Cette page n’a pas encore été corrigée
— 6 —

Je sortais et je me promenais au long des avenues. Les becs de gaz répandaient leur clarté légère et verdâtre sur les choses. Les passants restaient rares. Les arbres sentaient bon, car il y avait tout un boulevard, dans ma cité natale, tout planté de tilleuls, et on sait que le bachot se passe en juillet, époque où les tilleuls commencent à parfumer l’air. J’allais au hasard d’un pas lent. Tout m’était curieux et étonnant. Tout me semblait comporter une sorte d’initiation que je me sentais en mesure d’acquérir tout de suite, ce qui me la faisait sans cesse retarder…

Et souvent je fus aussi accosté par des femmes. Elles me parlaient avec douceur et respect.
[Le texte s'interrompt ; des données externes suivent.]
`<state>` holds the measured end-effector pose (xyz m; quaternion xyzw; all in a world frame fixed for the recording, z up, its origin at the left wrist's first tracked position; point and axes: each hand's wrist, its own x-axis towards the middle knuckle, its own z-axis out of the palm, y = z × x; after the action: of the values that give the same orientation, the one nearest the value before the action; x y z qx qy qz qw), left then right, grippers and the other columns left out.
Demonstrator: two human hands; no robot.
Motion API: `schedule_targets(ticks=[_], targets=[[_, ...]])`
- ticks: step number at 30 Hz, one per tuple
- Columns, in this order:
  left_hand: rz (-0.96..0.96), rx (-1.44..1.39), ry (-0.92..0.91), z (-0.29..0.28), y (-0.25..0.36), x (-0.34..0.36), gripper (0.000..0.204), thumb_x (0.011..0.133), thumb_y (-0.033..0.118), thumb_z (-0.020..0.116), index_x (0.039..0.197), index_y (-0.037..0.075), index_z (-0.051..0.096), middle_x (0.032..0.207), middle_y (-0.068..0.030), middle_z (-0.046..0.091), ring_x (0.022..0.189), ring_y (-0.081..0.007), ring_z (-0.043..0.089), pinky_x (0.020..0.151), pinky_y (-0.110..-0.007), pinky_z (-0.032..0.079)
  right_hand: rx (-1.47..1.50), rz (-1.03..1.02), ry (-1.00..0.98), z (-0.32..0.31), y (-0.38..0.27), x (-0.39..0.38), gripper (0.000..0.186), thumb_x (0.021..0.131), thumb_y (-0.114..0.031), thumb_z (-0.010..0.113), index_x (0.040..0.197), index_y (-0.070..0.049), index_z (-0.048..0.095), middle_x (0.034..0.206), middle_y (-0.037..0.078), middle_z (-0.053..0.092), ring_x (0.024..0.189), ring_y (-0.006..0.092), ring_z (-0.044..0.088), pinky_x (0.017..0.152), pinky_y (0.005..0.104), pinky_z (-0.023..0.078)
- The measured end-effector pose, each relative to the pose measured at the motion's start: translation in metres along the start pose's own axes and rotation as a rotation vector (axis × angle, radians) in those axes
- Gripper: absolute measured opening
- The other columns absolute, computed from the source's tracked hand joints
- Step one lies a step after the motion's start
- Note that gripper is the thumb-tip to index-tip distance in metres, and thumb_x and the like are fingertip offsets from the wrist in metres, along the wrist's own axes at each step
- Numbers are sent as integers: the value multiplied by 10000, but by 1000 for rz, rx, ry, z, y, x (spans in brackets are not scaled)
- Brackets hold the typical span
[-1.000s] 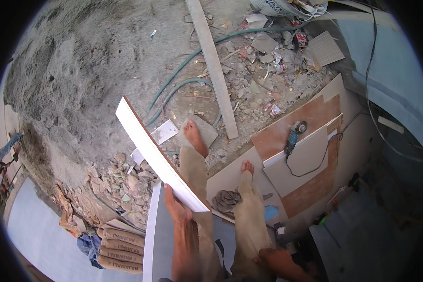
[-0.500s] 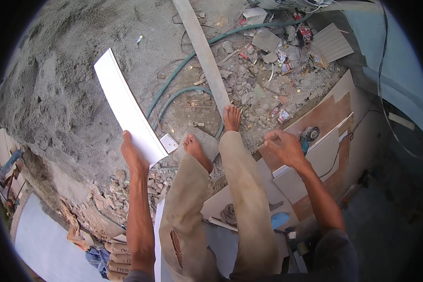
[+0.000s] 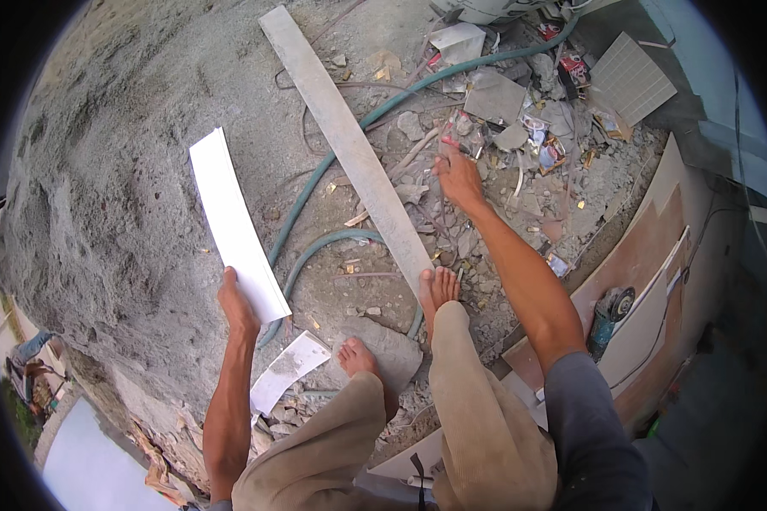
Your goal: The person uses a manual tile cutter to score and snap a white plank, then carries the pieces outside. The person then uses an angle grinder to cut another white plank on the ground.
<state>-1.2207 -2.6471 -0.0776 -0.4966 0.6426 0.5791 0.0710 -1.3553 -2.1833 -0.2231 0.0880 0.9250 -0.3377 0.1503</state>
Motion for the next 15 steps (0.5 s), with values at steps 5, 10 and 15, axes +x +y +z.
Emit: schedule_targets(ticks=[5, 10, 15], targets=[[115, -48, 22, -12, -16, 23, 473, 1055, 394, 533, 1147, -57, 639, 987, -106, 685, 811, -206, 663, 721, -390, 538, 1240, 359, 182, -173, -38, 57, 188, 953, -168, 500, 772, -145, 459, 568, -81, 306, 424, 46, 256, 373, 265, 199], [239, -61, 56, 15, -15, 45, 481, 1062, 404, 507, 901, -25, 651, 750, -40, 610, 627, -147, 547, 580, -369, 424, 1364, -581, 402, -447, -6, 94, 189, 953, -119, 468, 773, -70, 493, 589, -3, 439, 471, 150, 415, 464, 315, 341], [454, 181, 164, 2, -23, 70, 565, 1066, 445, 494, 765, -16, 625, 664, -45, 576, 585, -146, 488, 556, -390, 372, -532, 215, 1282, -524, 43, 118, 464, 926, -263, 530, 1172, 116, 634, 1184, 281, 685, 1134, 429, 661, 991, 533, 489]])
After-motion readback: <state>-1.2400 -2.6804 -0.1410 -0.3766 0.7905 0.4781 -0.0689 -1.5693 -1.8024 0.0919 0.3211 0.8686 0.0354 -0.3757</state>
Leur corps était à ma disposition pour tout ce que j’en voudrais faire. Nous conversions dans des venelles étroites. On entendait, venant d’une rue voisine, un piano sur lequel une jeune fille de la bonne bourgeoisie jouait La Prière d’une vierge. Le ciel était piqueté de mille étoiles, l’air tendre et les paroles féminines qui m’étaient adressées avaient je ne sais quelle volupté cachée que seul je devinais.

Et puis, je quittais la femme, tout heureux de me libérer d’un désir qui me semblait une sorte d’hommage à ma force d’âme et je repartais devant moi en ruminant ce que celle-là m’avait dit, et en méditant sur les cachettes de son corps…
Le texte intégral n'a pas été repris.